Work item:
Please return the lines below verbatim, beginning at the one that has "Ground the hand-held right gripper right" and stopping after the one that has "Ground the white", and add no other lines.

BEGIN Input

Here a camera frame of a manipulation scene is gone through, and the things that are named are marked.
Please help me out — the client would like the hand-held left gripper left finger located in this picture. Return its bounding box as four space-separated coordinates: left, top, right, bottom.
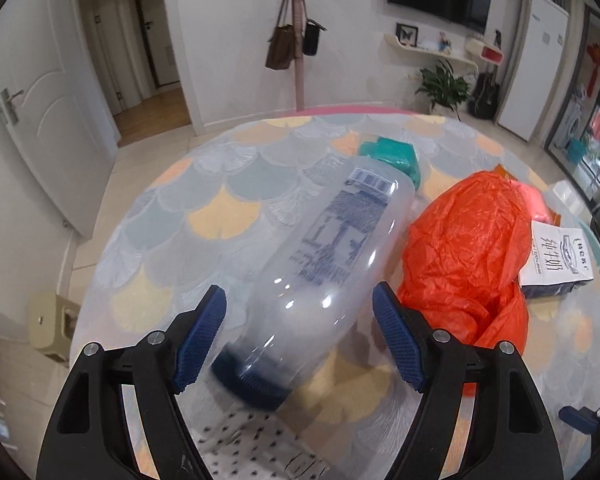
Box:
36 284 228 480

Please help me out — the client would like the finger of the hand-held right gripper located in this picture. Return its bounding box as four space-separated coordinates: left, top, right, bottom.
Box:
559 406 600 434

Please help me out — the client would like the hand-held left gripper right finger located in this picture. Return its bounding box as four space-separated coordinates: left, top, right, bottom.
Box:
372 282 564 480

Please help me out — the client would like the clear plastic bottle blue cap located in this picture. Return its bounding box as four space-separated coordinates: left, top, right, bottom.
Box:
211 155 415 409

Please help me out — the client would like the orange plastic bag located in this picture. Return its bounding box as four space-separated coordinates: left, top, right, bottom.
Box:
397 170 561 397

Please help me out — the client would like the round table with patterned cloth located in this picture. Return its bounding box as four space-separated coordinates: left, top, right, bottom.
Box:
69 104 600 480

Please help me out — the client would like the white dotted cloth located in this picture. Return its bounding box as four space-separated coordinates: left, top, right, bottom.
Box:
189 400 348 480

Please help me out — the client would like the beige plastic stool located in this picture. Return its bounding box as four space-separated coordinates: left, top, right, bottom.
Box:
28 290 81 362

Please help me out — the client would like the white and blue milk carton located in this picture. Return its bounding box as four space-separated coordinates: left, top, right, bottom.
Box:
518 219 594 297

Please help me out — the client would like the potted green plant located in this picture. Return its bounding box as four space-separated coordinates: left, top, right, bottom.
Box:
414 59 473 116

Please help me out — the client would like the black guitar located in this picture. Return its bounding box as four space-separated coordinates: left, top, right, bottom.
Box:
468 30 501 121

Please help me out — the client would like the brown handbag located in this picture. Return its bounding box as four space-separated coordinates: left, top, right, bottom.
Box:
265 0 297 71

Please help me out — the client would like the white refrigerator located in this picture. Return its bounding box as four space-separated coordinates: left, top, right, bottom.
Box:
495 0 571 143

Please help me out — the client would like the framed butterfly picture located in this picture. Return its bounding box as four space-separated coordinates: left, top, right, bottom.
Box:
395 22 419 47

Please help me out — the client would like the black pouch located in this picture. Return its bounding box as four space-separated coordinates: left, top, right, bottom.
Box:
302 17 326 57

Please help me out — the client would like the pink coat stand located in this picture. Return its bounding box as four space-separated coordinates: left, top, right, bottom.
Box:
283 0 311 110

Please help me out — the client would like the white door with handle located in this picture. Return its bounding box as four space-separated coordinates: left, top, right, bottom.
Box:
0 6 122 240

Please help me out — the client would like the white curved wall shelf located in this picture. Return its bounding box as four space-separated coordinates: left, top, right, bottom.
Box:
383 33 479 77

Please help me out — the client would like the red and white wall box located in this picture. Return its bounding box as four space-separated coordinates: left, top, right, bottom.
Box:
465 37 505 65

END Input
BEGIN Input

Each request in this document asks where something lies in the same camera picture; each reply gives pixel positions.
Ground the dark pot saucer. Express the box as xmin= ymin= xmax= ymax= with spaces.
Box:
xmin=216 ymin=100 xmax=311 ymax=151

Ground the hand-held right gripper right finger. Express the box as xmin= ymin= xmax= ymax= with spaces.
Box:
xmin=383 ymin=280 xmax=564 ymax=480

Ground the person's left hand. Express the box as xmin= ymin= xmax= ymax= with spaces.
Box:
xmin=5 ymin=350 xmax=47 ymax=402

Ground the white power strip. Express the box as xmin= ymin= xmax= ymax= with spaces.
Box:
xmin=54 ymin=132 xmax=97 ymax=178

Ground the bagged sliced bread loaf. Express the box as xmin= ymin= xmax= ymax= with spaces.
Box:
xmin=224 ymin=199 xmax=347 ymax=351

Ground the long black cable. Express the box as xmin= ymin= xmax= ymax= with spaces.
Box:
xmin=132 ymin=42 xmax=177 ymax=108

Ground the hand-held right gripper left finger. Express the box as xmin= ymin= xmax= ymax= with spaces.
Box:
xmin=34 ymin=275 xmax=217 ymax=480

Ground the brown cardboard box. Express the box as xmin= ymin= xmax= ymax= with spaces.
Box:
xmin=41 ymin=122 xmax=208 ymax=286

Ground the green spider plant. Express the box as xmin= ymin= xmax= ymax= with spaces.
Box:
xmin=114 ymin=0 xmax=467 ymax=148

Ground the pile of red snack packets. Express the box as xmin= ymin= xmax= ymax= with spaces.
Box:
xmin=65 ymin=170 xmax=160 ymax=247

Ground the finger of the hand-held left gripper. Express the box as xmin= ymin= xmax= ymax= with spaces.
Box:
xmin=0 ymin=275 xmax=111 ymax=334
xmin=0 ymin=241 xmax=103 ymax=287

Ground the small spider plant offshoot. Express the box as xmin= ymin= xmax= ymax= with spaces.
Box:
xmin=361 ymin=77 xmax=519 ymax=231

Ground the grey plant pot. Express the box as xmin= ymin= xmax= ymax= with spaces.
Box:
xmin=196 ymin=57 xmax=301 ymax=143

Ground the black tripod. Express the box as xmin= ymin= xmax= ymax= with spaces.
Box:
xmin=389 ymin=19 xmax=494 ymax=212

END Input
BEGIN Input

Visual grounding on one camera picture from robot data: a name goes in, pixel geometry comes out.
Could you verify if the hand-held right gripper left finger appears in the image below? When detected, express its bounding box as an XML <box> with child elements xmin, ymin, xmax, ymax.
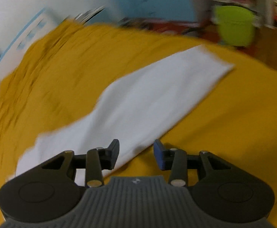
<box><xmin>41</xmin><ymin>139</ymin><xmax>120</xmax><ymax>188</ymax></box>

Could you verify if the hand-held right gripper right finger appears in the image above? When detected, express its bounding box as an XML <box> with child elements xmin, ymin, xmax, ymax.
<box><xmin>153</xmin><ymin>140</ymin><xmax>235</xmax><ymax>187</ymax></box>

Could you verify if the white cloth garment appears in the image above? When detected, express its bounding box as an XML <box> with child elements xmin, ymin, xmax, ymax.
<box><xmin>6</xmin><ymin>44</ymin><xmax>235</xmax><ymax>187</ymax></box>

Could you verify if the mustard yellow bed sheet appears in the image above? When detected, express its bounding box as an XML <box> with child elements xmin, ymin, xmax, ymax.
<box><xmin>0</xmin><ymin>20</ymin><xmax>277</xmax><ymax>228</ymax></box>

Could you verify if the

END Input

Answer area:
Ground the hand-held right gripper right finger. Express the box as xmin= ymin= xmax= ymax= with spaces.
Box:
xmin=383 ymin=280 xmax=564 ymax=480

Ground the person's left hand. Express the box as xmin= ymin= xmax= ymax= with spaces.
Box:
xmin=5 ymin=350 xmax=47 ymax=402

Ground the white power strip. Express the box as xmin= ymin= xmax= ymax= with spaces.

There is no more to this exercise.